Lydia Zhang, President & Co-Founder,Ridge Security Technology Inc. adds this comment:
“This incident alerts us that AI training data should be treated as critical infrastructure, subject to stricter security scrutiny and regulation.
“The breach also underscores the risks of relying directly on open-source projects in enterprise environments. Supply chain attacks, like the compromised LiteLLM library in this case, can introduce vulnerabilities at scale and expose highly sensitive data.
“At a minimum, enterprises should adopt thoroughly tested and commercially supported versions of such components, with stronger security guarantees and accountability.”
Noelle Murata, Sr. Security Engineer, Xcape, Inc. provided this comment:
“Meta’s indefinite suspension of its partnership with Mercor underscores how the AI industry’s rush to outsource training data has effectively liquidated billions in proprietary methodology. By allowing a poisoned version of the LiteLLM gateway (versions 1.82.7 and 1.82.8) to persist in their environment, Mercor gifted attackers 4 TB of data, including the precise “secret sauce” protocols Meta and OpenAI use to tune their models.

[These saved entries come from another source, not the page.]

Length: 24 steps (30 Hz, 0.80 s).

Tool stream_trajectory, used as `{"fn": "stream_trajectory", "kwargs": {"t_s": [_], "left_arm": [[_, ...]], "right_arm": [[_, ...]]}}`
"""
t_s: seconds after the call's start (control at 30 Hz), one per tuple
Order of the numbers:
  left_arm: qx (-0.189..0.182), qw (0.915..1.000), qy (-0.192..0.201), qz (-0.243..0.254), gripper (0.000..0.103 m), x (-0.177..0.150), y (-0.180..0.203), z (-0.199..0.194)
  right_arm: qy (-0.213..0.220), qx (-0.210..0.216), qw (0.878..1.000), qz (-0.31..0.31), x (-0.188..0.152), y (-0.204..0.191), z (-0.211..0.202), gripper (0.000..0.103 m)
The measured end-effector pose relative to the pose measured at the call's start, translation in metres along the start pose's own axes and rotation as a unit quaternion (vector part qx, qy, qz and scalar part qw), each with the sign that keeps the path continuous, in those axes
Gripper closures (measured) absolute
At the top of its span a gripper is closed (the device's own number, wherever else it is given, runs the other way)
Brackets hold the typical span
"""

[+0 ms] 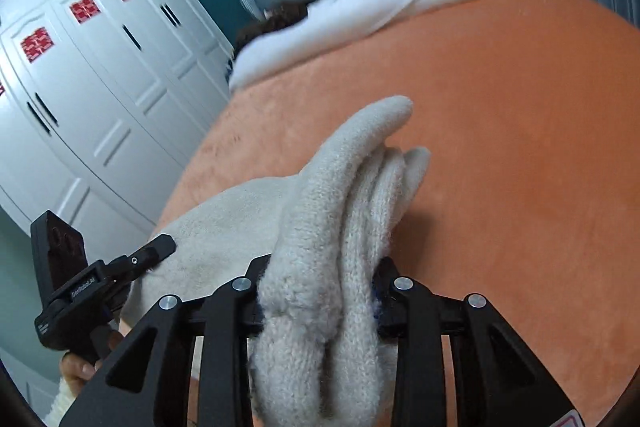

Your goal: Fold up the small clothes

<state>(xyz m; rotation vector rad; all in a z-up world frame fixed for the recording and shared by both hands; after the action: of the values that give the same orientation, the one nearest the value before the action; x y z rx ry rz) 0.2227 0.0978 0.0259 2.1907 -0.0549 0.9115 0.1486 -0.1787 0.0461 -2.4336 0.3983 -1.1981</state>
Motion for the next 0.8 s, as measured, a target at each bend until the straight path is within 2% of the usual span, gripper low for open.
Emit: {"fn": "stream_trajectory", "kwargs": {"t_s": [0.07,0.1,0.17,0.2,0.27,0.3,0.37,0.43,0.47,0.53,0.6,0.63,0.73,0.8], "left_arm": [[-0.001,1.0,-0.008,0.001,0.057,-0.009,-0.004,0.01],[0.013,0.9997,-0.02,0.005,0.056,-0.019,-0.012,0.021],[0.072,0.995,-0.069,0.003,0.058,-0.053,-0.038,0.051],[0.103,0.9905,-0.091,-0.002,0.055,-0.068,-0.051,0.059],[0.09,0.9935,-0.062,-0.032,0.053,-0.072,-0.053,0.044],[0.094,0.9935,-0.056,-0.033,0.053,-0.069,-0.051,0.036],[0.107,0.9932,-0.041,-0.015,0.055,-0.064,-0.043,0.018],[0.121,0.9917,-0.037,0.02,0.054,-0.064,-0.033,0.009],[0.138,0.9883,-0.047,0.043,0.054,-0.067,-0.029,0.011],[0.157,0.9828,-0.065,0.07,0.054,-0.079,-0.023,0.018],[0.172,0.9775,-0.086,0.087,0.054,-0.092,-0.024,0.027],[0.177,0.9754,-0.091,0.094,0.054,-0.097,-0.023,0.029],[0.194,0.97,-0.092,0.114,0.053,-0.105,-0.011,0.019],[0.196,0.9696,-0.086,0.119,0.045,-0.107,-0.001,0.01]], "right_arm": [[-0.004,-0.012,1.0,0.016,-0.005,0.02,0.003,0.068],[-0.026,-0.032,0.999,0.027,-0.019,0.041,0.018,0.065],[-0.095,-0.081,0.991,0.047,-0.052,0.079,0.05,0.064],[-0.134,-0.115,0.982,0.067,-0.069,0.099,0.06,0.063],[-0.09,-0.079,0.986,0.114,-0.062,0.098,0.044,0.063],[-0.071,-0.08,0.988,0.114,-0.055,0.093,0.03,0.063],[-0.017,-0.088,0.992,0.088,-0.041,0.077,0.002,0.065],[0.007,-0.086,0.995,0.053,-0.037,0.059,-0.015,0.076],[0.003,-0.088,0.996,0.033,-0.04,0.051,-0.014,0.081],[-0.039,-0.102,0.994,-0.019,-0.058,0.041,0.007,0.084],[-0.105,-0.132,0.985,-0.044,-0.088,0.054,0.042,0.096],[-0.112,-0.136,0.983,-0.044,-0.095,0.058,0.048,0.096],[-0.08,-0.138,0.985,-0.063,-0.078,0.035,0.028,0.093],[-0.054,-0.138,0.986,-0.071,-0.066,0.019,0.012,0.09]]}}
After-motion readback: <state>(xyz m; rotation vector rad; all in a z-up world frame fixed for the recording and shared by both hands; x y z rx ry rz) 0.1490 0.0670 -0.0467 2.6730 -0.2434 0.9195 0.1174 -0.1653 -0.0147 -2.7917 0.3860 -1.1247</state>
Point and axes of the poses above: each gripper's, at about its wrist camera, not at the fingertips, and z roughly the way its jaws point, y to its right, x to its top, the point moved 7 cm from there along z, roughly the way its jaws point, and after that the axes turned 7 degrees about y, right-handed, at the moved point
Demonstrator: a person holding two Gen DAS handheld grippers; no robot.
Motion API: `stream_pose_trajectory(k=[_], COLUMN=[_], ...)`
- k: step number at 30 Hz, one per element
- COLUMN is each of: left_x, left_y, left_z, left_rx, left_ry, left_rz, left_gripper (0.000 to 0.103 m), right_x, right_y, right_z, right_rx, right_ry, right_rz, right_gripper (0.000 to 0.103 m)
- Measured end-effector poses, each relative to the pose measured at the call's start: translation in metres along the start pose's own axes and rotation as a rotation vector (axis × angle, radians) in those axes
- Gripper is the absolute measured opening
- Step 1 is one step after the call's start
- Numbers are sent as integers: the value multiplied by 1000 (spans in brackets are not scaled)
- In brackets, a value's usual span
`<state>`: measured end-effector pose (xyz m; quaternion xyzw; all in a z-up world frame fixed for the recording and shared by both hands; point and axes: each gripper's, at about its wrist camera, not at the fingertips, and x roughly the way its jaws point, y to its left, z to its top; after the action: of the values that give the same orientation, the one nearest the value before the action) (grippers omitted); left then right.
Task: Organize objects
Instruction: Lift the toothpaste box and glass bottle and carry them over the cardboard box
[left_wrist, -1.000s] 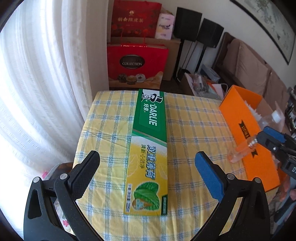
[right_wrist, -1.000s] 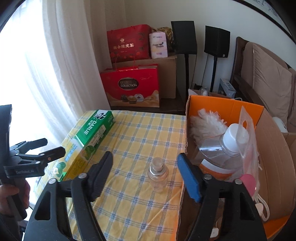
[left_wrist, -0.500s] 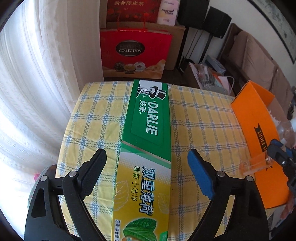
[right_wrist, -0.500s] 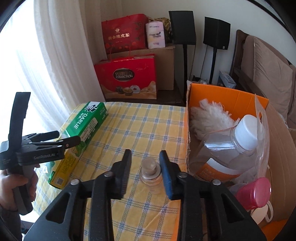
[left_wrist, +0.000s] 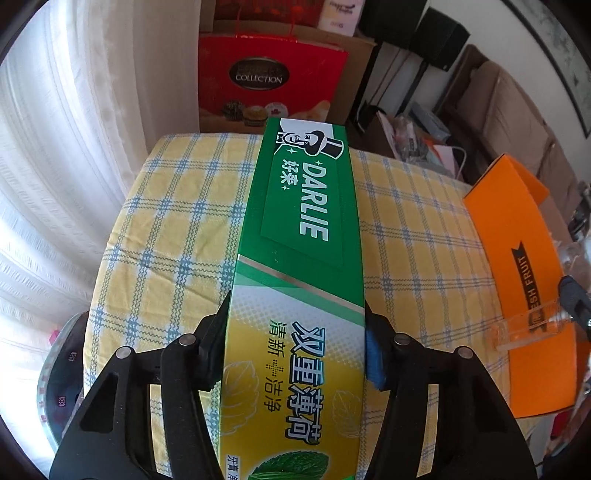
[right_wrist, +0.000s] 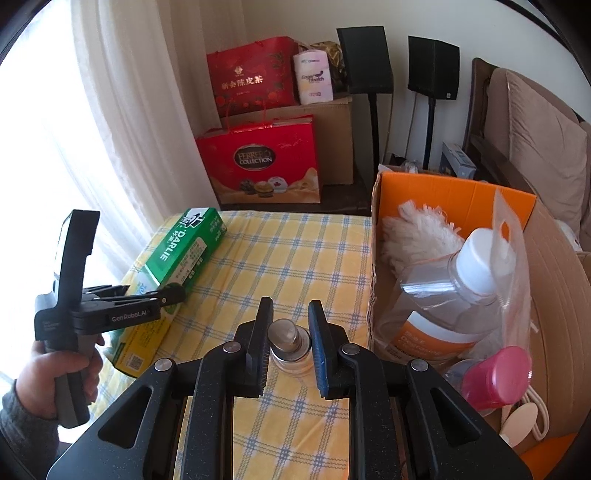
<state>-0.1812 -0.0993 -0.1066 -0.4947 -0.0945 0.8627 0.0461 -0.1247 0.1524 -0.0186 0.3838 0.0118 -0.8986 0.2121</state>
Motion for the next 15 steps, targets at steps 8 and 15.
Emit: stream_pose_trajectory(k=[8,15], left_x=[-53,-107], left_y=[-20,-62], left_z=[5,11], left_rx=[20,84], left_ry=[-82,-158], left_rz=[-84,-170], left_gripper=[55,55], right_x=[-33,-76], right_y=[3,-1], right_z=[11,20], right_rx=[6,9], right_ry=[-42,-82], right_rz=[55,92], right_gripper=[19,19])
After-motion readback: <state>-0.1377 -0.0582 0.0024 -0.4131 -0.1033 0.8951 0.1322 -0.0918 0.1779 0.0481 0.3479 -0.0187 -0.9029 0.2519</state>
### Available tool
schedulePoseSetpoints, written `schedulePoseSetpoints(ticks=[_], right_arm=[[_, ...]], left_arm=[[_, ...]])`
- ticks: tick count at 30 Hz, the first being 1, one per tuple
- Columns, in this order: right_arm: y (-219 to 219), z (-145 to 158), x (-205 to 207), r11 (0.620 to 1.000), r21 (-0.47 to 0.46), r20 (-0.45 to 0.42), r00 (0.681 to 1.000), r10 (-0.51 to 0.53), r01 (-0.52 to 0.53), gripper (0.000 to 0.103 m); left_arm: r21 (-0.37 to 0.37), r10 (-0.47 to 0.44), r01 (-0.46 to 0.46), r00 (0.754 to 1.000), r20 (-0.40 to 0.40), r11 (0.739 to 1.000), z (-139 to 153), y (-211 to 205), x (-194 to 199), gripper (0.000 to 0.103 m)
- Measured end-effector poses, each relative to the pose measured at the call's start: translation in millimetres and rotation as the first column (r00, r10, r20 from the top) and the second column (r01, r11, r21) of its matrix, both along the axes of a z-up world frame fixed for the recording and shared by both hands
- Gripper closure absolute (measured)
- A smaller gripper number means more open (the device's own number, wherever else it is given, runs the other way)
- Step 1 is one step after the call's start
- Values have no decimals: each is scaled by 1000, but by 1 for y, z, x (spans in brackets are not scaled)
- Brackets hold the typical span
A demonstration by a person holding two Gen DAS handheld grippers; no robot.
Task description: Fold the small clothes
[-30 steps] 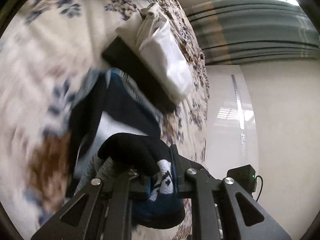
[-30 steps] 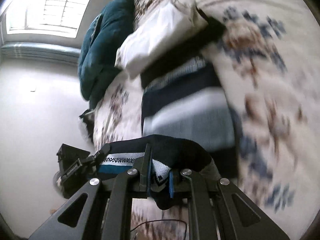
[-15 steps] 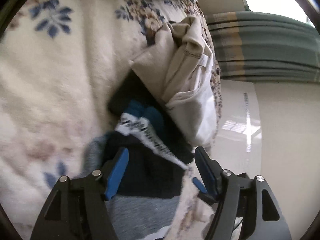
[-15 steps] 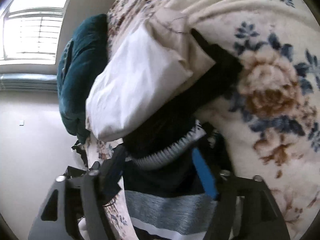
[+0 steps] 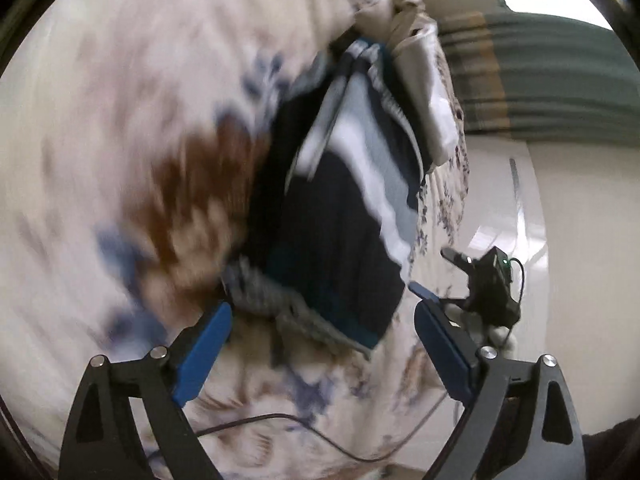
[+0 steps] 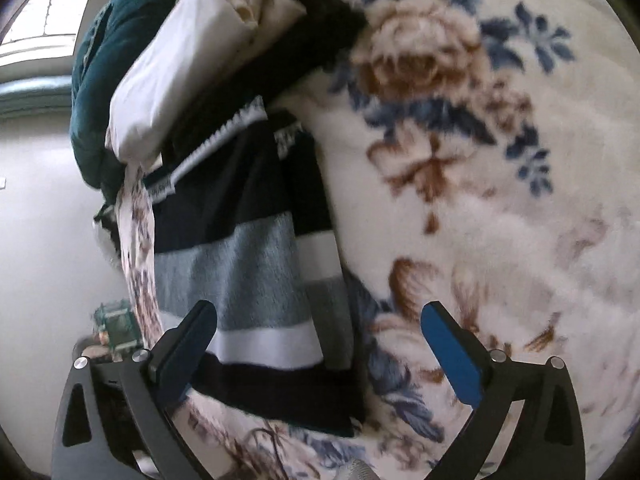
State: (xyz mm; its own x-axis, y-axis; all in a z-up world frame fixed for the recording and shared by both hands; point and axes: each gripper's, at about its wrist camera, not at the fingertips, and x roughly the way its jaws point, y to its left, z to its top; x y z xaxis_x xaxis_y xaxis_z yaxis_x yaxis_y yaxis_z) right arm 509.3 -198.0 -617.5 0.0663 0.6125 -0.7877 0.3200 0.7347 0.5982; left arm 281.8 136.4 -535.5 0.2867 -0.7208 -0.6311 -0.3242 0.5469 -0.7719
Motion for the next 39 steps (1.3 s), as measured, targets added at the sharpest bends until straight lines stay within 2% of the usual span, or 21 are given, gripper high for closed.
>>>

“This was not a sophisticated zero-day; it was a basic supply chain failure where a compromised security scanner (Trivy) was used to poison a niche dependency that nobody bothered to pin. For anyone surprised that an autonomous, interconnected AI stack would eventually expose sensitive data to the internet, the lesson is clear.
“If you are not auditing your data vendors for basic dependency hygiene, your IP is already public property. Defenders must immediately scan for litellm_init.pth files, which provide stealthy persistence on every Python startup, and rotate all LLM provider API keys and cloud tokens. Protecting training integrity now requires treating every AI data broker as a high-risk production endpoint and enforcing strict, pinned Software Bill of Materials (SBOM) standards.
“If your AI supply chain is this leaky, you are not training a model; you are just broadcasting a technical manual to Lapsus$.”
Supply chain vulnerabilities are real. If your organization doesn’t take them seriously, your organization will get pwned. It’s as simple as that. And you can double that if AI is involved.